# TASK STATEMENT:
Only one span of the listing below should come back. It runs from the line with "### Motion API" through the line with "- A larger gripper", and each of its lines must be reproduced exactly.

# PROVIDED RECORDS:
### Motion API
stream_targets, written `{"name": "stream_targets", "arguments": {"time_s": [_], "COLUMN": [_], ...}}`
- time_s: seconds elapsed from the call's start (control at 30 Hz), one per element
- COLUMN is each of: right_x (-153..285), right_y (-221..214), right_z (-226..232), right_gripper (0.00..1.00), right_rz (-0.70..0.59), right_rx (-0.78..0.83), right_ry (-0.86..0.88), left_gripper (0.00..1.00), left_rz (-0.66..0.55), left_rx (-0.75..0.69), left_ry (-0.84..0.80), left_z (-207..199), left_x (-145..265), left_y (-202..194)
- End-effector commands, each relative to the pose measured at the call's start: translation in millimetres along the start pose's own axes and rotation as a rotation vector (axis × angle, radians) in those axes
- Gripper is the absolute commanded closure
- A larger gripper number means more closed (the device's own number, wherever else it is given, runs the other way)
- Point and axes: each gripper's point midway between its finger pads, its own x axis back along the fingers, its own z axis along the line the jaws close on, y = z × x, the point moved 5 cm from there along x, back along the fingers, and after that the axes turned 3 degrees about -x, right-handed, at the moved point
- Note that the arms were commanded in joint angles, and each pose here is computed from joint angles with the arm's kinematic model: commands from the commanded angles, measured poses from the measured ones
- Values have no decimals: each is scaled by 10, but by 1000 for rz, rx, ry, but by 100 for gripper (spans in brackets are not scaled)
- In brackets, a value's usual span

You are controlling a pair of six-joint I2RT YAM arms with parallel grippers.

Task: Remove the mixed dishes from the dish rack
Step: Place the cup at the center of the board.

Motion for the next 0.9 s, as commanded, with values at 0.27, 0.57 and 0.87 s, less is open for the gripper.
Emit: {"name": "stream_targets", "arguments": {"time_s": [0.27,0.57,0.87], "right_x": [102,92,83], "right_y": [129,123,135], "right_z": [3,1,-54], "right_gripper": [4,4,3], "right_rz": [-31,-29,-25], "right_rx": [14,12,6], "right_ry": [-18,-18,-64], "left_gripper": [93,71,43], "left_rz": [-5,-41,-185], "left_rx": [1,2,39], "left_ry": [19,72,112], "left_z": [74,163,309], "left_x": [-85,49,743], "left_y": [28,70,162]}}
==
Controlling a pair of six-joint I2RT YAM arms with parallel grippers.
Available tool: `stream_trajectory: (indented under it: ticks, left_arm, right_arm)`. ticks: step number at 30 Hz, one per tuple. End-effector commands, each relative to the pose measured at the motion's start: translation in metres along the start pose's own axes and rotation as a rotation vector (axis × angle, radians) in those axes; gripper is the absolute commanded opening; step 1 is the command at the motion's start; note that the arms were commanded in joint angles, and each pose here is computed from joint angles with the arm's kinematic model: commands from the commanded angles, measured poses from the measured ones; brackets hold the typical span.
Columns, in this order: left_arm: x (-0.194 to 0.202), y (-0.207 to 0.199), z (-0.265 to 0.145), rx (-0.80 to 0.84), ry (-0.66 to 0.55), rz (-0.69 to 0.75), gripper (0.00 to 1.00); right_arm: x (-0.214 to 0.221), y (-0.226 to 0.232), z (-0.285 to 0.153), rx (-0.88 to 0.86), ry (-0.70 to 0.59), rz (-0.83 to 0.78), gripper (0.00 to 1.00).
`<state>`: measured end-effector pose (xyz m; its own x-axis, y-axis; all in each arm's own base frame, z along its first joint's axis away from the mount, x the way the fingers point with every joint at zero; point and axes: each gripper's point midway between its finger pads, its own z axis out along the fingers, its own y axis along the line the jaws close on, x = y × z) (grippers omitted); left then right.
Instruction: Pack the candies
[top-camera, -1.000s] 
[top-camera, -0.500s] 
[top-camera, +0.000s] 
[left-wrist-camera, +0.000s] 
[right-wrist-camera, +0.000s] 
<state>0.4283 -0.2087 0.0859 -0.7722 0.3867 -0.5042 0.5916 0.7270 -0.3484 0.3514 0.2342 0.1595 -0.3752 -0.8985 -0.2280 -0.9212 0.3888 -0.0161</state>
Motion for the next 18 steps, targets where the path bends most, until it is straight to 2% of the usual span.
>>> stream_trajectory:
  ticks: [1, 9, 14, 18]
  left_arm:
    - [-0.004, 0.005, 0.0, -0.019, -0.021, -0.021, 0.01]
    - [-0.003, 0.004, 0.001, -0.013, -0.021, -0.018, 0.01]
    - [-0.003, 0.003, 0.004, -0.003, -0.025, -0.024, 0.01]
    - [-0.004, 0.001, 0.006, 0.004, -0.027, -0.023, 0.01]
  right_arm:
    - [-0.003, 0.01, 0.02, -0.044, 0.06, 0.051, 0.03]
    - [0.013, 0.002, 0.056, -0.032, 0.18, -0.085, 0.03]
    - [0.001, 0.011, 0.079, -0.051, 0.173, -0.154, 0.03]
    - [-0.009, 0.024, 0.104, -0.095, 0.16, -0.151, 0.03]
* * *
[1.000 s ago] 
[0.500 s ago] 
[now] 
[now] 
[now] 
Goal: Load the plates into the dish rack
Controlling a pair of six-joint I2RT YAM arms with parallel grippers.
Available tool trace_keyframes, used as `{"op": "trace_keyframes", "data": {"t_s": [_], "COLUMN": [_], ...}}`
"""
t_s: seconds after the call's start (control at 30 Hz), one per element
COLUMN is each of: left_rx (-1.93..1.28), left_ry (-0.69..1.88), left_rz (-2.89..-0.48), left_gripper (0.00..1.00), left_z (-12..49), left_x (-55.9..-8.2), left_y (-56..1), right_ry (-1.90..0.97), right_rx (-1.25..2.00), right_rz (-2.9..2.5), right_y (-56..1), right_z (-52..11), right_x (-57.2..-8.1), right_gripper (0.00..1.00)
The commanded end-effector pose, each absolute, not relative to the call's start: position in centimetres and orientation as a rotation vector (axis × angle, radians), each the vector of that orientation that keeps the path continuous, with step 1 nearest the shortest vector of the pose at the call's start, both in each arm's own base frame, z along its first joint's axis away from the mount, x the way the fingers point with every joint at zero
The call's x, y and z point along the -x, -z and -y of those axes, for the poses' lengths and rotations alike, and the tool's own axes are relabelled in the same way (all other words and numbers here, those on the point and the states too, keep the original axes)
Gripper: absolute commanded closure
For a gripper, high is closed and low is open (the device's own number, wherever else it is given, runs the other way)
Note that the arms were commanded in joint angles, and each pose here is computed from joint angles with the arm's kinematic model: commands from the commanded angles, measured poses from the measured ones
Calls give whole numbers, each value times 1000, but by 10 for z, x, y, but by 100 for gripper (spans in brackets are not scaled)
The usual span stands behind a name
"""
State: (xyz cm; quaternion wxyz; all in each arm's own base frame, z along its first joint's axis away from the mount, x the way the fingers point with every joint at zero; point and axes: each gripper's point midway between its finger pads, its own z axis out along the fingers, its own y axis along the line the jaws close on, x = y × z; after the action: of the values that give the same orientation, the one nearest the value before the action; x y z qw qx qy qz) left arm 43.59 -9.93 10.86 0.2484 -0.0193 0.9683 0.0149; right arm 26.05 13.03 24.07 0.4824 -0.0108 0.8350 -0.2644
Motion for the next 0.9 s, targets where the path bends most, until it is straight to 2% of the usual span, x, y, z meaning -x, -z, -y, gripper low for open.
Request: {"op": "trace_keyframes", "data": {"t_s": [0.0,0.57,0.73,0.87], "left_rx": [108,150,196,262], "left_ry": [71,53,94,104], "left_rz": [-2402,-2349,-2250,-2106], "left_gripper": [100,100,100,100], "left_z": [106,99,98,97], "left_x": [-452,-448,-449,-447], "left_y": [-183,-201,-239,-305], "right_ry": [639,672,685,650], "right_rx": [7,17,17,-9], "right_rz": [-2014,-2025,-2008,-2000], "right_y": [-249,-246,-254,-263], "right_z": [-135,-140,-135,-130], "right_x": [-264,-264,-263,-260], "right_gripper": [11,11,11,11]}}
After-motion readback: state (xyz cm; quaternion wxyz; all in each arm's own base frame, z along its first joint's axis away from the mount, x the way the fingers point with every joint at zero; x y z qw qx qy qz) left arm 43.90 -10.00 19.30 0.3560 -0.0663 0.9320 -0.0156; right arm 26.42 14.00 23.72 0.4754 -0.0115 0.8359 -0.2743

# WORKED SOLUTION:
### Motion API
stream_targets, written `{"name": "stream_targets", "arguments": {"time_s": [_], "COLUMN": [_], ...}}`
- time_s: seconds elapsed from the call's start (control at 30 Hz), one per element
- COLUMN is each of: right_x (-153..285), right_y (-221..214), right_z (-226..232), right_gripper (0.00..1.00), right_rz (-0.70..0.59), right_rx (-0.78..0.83), right_ry (-0.86..0.88), left_gripper (0.00..1.00), left_rz (-0.66..0.55), left_rx (-0.75..0.69), left_ry (-0.84..0.80), left_z (-207..199), left_x (-145..265), left_y (-202..194)
- End-effector commands, each relative to the pose measured at the call's start: translation in millimetres along the start pose's own axes and rotation as a rotation vector (axis × angle, radians) in those axes
- Gripper is the absolute commanded closure
- A larger gripper number means more closed (the device's own number, wherever else it is given, runs the other way)

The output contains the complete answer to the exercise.